How long after the rise of Augustus did it take the average citizen of Rome to realize that they no longer lived in a Republic? Would it be clearer to patricians than it was to equestrians or plebs? Were there any expressions of dissent, and if so, what were the consequences for the dissenter?

The question of what res publica means is a thorny one, and one which I do not intend nor think I am able to tackle within the confines of reddit. Nor, I want to make it clear, am I necessarily disagreeing with Kaldellis' argument. I do not know enough about it to do so categorically. There are certain elements of what has been suggested here and elsewhere on this thread that are incomplete, however, and could use a little revisiting. For example:

In the final decades of the Republic a tribune with a gang of a few thousand street thugs who could clear the streets of opposition would effectively control the voting electorate, and thus state policy. See Milo, T Annius and Pulcher, P Clodius.

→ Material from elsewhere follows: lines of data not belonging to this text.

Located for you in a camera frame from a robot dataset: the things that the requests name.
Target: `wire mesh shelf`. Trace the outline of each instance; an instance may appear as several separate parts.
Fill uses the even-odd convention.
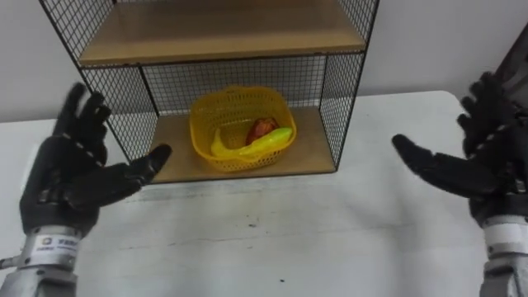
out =
[[[187,115],[196,98],[227,86],[258,85],[276,89],[290,108],[318,109],[337,169],[379,0],[336,0],[365,49],[94,67],[79,59],[115,5],[159,0],[39,1],[88,88],[105,96],[108,124],[129,160],[150,150],[160,116]]]

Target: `wooden shelf board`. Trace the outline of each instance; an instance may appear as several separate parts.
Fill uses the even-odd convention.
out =
[[[363,50],[337,0],[118,3],[81,65],[164,63]]]
[[[169,144],[173,152],[153,182],[189,182],[335,172],[336,168],[317,107],[293,109],[292,114],[297,124],[297,138],[277,163],[232,173],[215,170],[195,152],[191,143],[188,115],[161,116],[158,119],[152,148],[158,144]]]

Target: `robotic hand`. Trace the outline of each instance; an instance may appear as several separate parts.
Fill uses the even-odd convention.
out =
[[[20,201],[26,243],[19,257],[0,260],[16,266],[0,296],[74,296],[73,268],[78,245],[96,224],[99,208],[150,183],[172,150],[160,145],[130,164],[105,167],[103,125],[111,111],[94,92],[78,112],[86,89],[69,92],[52,135],[40,146]]]
[[[466,159],[432,153],[401,134],[393,145],[422,180],[469,199],[488,247],[480,296],[528,296],[528,113],[491,73],[470,91],[474,99],[461,101],[468,115],[457,119]]]

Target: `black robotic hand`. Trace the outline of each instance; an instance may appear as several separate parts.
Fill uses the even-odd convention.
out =
[[[78,112],[86,89],[69,92],[53,134],[40,146],[20,201],[24,233],[46,225],[75,228],[86,236],[99,208],[122,200],[150,183],[171,154],[160,145],[130,164],[105,167],[103,125],[111,111],[94,92]]]
[[[457,119],[464,130],[466,159],[421,148],[406,136],[393,137],[401,159],[422,180],[469,198],[471,215],[482,226],[494,215],[528,217],[528,114],[509,101],[491,73],[462,99],[468,115]]]

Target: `white table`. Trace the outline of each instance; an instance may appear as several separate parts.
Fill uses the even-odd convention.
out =
[[[460,156],[461,111],[447,92],[360,97],[335,174],[147,187],[83,240],[78,296],[478,296],[486,255],[467,201],[390,143],[405,133]],[[1,257],[23,244],[21,178],[52,124],[0,125]]]

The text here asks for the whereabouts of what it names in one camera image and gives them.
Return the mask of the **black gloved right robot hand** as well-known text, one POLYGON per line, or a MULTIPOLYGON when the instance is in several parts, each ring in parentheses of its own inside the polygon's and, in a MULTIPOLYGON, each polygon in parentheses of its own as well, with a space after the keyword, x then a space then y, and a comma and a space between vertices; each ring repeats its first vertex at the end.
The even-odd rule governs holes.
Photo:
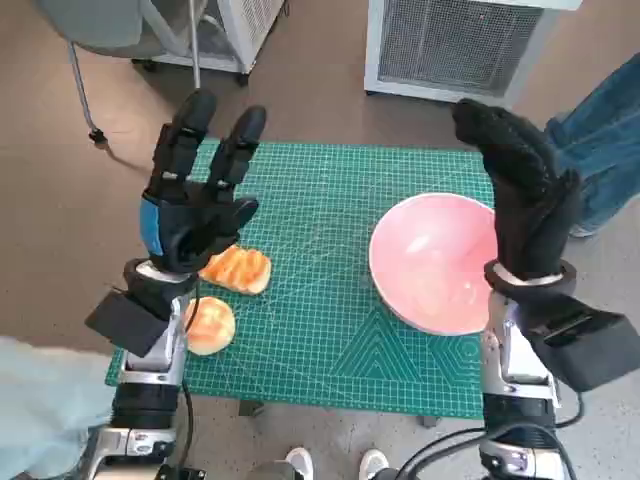
POLYGON ((579 210, 578 172, 557 172, 542 132, 501 107, 463 99, 452 117, 457 139, 479 150, 493 186, 499 264, 522 281, 560 275, 579 210))

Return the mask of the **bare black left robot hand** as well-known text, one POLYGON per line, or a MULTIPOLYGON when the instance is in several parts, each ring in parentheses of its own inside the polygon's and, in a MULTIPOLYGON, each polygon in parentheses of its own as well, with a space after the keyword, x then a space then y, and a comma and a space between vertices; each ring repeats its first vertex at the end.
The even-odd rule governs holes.
POLYGON ((162 126, 153 153, 141 196, 140 233, 151 262, 167 274, 202 270, 211 256, 237 242, 259 207, 256 198, 236 199, 234 191, 260 145, 267 119, 262 106, 245 110, 219 141, 205 182, 189 178, 216 105, 213 93, 194 90, 162 126))

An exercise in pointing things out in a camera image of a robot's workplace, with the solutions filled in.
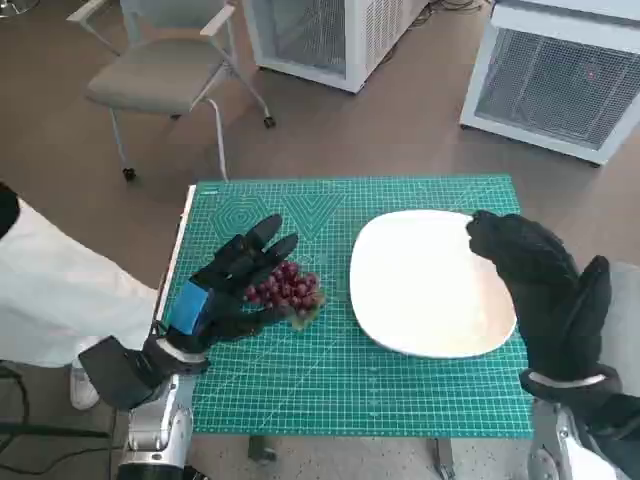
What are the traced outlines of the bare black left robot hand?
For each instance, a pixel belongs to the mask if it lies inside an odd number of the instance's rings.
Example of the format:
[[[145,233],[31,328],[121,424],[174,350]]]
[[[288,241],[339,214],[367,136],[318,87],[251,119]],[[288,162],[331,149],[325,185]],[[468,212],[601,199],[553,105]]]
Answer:
[[[282,222],[281,215],[273,214],[246,234],[235,235],[210,263],[189,277],[168,317],[165,338],[173,347],[203,353],[215,343],[257,335],[284,320],[285,314],[277,306],[251,312],[244,309],[247,289],[266,281],[297,246],[295,233],[271,242]]]

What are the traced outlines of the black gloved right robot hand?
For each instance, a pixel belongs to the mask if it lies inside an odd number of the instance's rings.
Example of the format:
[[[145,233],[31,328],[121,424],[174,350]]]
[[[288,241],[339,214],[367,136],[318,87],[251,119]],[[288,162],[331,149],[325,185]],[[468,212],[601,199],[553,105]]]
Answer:
[[[554,381],[598,375],[612,299],[610,263],[596,255],[579,271],[562,240],[521,215],[478,210],[466,225],[473,253],[505,283],[529,368]]]

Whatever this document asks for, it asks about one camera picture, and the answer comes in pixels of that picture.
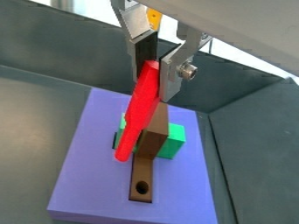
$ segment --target green block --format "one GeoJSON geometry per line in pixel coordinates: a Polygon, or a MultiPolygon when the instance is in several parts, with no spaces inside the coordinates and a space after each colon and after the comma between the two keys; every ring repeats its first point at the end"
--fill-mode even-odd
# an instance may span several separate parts
{"type": "Polygon", "coordinates": [[[166,137],[162,148],[157,153],[158,158],[172,159],[185,142],[184,127],[178,124],[168,124],[169,136],[166,137]]]}
{"type": "MultiPolygon", "coordinates": [[[[117,133],[116,133],[116,141],[114,141],[113,148],[117,147],[118,140],[122,135],[125,126],[126,126],[125,114],[122,114],[117,133]]],[[[166,137],[162,147],[156,156],[158,158],[173,159],[174,154],[177,153],[178,149],[181,148],[185,142],[184,127],[178,124],[168,123],[168,133],[169,133],[169,136],[166,137]]]]}
{"type": "Polygon", "coordinates": [[[114,140],[113,149],[117,148],[117,144],[118,144],[120,137],[122,135],[125,126],[126,126],[125,114],[121,114],[120,124],[118,124],[117,132],[116,132],[116,140],[114,140]]]}

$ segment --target brown wooden block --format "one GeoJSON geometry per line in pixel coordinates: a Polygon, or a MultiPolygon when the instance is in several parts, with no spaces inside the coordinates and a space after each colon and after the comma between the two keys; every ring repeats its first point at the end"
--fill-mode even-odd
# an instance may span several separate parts
{"type": "Polygon", "coordinates": [[[168,137],[168,109],[166,104],[158,103],[153,112],[152,121],[142,130],[137,141],[136,155],[154,159],[168,137]]]}
{"type": "Polygon", "coordinates": [[[134,155],[129,200],[152,203],[153,160],[134,155]]]}
{"type": "Polygon", "coordinates": [[[168,137],[166,104],[158,103],[152,121],[137,140],[132,164],[129,200],[152,203],[153,160],[168,137]]]}

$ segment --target purple base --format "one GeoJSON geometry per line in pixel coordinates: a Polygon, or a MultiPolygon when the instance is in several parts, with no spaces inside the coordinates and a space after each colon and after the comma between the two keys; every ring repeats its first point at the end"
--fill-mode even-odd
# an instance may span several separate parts
{"type": "Polygon", "coordinates": [[[132,157],[113,158],[113,135],[129,97],[93,88],[48,205],[53,219],[86,223],[213,224],[216,221],[197,119],[169,107],[169,122],[185,128],[173,160],[153,161],[153,203],[129,201],[132,157]]]}

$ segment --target red block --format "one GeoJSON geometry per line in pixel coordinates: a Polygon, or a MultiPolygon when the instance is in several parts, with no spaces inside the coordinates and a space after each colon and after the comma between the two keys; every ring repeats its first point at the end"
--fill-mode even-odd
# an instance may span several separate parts
{"type": "Polygon", "coordinates": [[[140,132],[150,122],[158,101],[158,63],[146,60],[125,111],[125,129],[116,148],[114,156],[121,162],[128,160],[140,132]]]}

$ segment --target hole in block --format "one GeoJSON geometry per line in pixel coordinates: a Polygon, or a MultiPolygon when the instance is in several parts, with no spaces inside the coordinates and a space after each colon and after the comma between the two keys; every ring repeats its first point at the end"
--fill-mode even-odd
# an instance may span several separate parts
{"type": "Polygon", "coordinates": [[[138,181],[134,185],[134,189],[140,194],[146,194],[148,184],[144,181],[138,181]]]}

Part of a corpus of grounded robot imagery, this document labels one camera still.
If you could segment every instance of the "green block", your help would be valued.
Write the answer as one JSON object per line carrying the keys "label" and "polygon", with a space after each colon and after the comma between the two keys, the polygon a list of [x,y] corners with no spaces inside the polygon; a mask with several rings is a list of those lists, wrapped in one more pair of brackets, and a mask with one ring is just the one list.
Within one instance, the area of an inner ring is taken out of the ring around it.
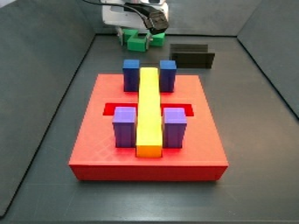
{"label": "green block", "polygon": [[138,34],[127,41],[127,50],[135,52],[146,52],[146,37],[139,38]]}
{"label": "green block", "polygon": [[163,46],[164,45],[164,33],[156,34],[152,36],[152,41],[150,46]]}
{"label": "green block", "polygon": [[138,35],[138,30],[123,29],[123,33],[124,33],[124,43],[126,43],[131,37]]}

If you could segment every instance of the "red base platform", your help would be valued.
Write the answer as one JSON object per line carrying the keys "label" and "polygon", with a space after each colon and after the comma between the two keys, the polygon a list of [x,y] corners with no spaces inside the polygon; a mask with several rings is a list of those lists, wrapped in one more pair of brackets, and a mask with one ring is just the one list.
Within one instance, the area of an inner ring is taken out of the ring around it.
{"label": "red base platform", "polygon": [[187,129],[182,149],[163,149],[162,158],[136,157],[136,149],[116,148],[111,108],[136,105],[138,93],[124,93],[122,74],[98,77],[70,168],[79,180],[212,181],[228,161],[198,76],[176,75],[175,90],[162,104],[183,106]]}

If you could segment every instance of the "yellow bar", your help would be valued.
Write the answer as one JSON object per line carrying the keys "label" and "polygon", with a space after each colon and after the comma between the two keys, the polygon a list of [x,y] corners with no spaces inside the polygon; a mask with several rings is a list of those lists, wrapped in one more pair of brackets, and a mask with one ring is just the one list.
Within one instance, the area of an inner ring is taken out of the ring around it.
{"label": "yellow bar", "polygon": [[160,108],[158,68],[140,68],[136,123],[136,156],[159,158],[163,156],[163,118]]}

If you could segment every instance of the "white robot part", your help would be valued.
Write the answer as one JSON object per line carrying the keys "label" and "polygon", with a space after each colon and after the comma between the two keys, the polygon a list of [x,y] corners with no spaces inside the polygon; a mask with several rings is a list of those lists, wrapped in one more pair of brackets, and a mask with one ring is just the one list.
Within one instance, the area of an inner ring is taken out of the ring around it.
{"label": "white robot part", "polygon": [[[168,4],[166,0],[100,0],[103,4],[146,4],[155,7],[163,12],[166,19],[168,20]],[[103,21],[107,25],[114,25],[119,27],[130,27],[134,29],[146,29],[146,24],[143,19],[135,12],[126,11],[123,7],[119,6],[103,6]]]}

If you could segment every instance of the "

Neither Milo nor Publius Clodius did so. Cicero's rhetoric makes it seem that way, but if the actual incidents of violence mentioned in Cicero and our other sources are cataloged the picture presented appears very different. Only on a relatively small handful of occasions did Clodius' muster turn up in full, and only once was a comitiate election ever disrupted. Clodius' supporters, who probably did not even number in their most violent core so many as a few thousand, held great influence over the (senatorially-controlled) courts and were able to prevent individual opponents like Pompey from interfering with Clodius' legislation for a very short time. They had very little influence in the electorate, although Plutarch makes an interesting, if so vague as almost to become meaningless, comment that Clodius organized the urban plebs εἰς τὸ πολίτευμα, "for politics" (i.e. probably the vote). While it's true that the demographics of the Republican elections were troublesome, this:

they didn't all hike over to Rome for every election or assembly. They just weren't in a position to do so

is emphatically untrue. Indeed, Publius Clodius is the first tribune to rely on the urban plebs as a main base of support. Previous tribunes, beginning with Ti. Gracchus at the latest, had always relied almost exclusively on rural support, and introduced urban measures as minor affairs that kept the urban plebs satisfied enough not to interfere. So the Gracchi (both of whom were killed when their rural supporters, who had previously entered the city in great numbers in support, were prevented by the harvest from leaving their plots), Saturninus, Sulpicius Rufus, probably the younger Drusus, and Catiline (not a tribune but still very relevant). What precisely changed under Clodius is not entirely clear, but until the 50s relying on the urban plebs was simply not a productive tactic for an aspiring tribune. In the centuriate assembly the urban plebs were in the main capite censi or at best in the middling property classes--easily outvoted by even small-time rural landholders of the sort that dominated the Italian population. In the tribal assembly there were only four urban tribes, and the thirty-one rural tribes ranged against them could and did easily overpower them consistently. Precisely who was entering the city during elections is not always especially clear--surely the more affluent landholders could travel more easily than small-time farmers, although Mouritsen has shown that pretty much the same thing can be said of the urban poor, for different reasons--but come they most certainly did. There is no shortage of attestation of rural migration during elections.

All this is to say that some of the underlying questions are not at all resolved. If the basis of our current line of reasoning is the degree of democratization in the Republic vis-a-vis the later Empire then we must have a reasonably good understanding of the democratization of the Republic. But we don't. Maybe thirty or forty years ago we thought we did, but all that's been pretty much discarded and we've found we really don't know what to make of the democratic process of the Republic. So many parts of it are contradictory, and in emphasizing one part we often find ourselves neglecting something else. What are we to make, after all, of the claims made by Clodius and his successors (for an entire generation of tribunes sought to repossess Clodius' image, for reasons not entirely clear to us) to the exercise of tribunician authority? Is the total shutdown of senatorial power, by tribunician veto, plebiscite (initially not legal), or extralegal violence not essentially the purpose of the office of tribune, to protect the plebs' right to democratic voice? Would its appearance not be an indication of some very real social movement as much as any individual taking advantage of an urban electorate so totally unconcerned with politics as to be strung along at the whim of their leaders (a suggestion no longer taken seriously, at least not as I've described it)? We don't know, at least not definitively.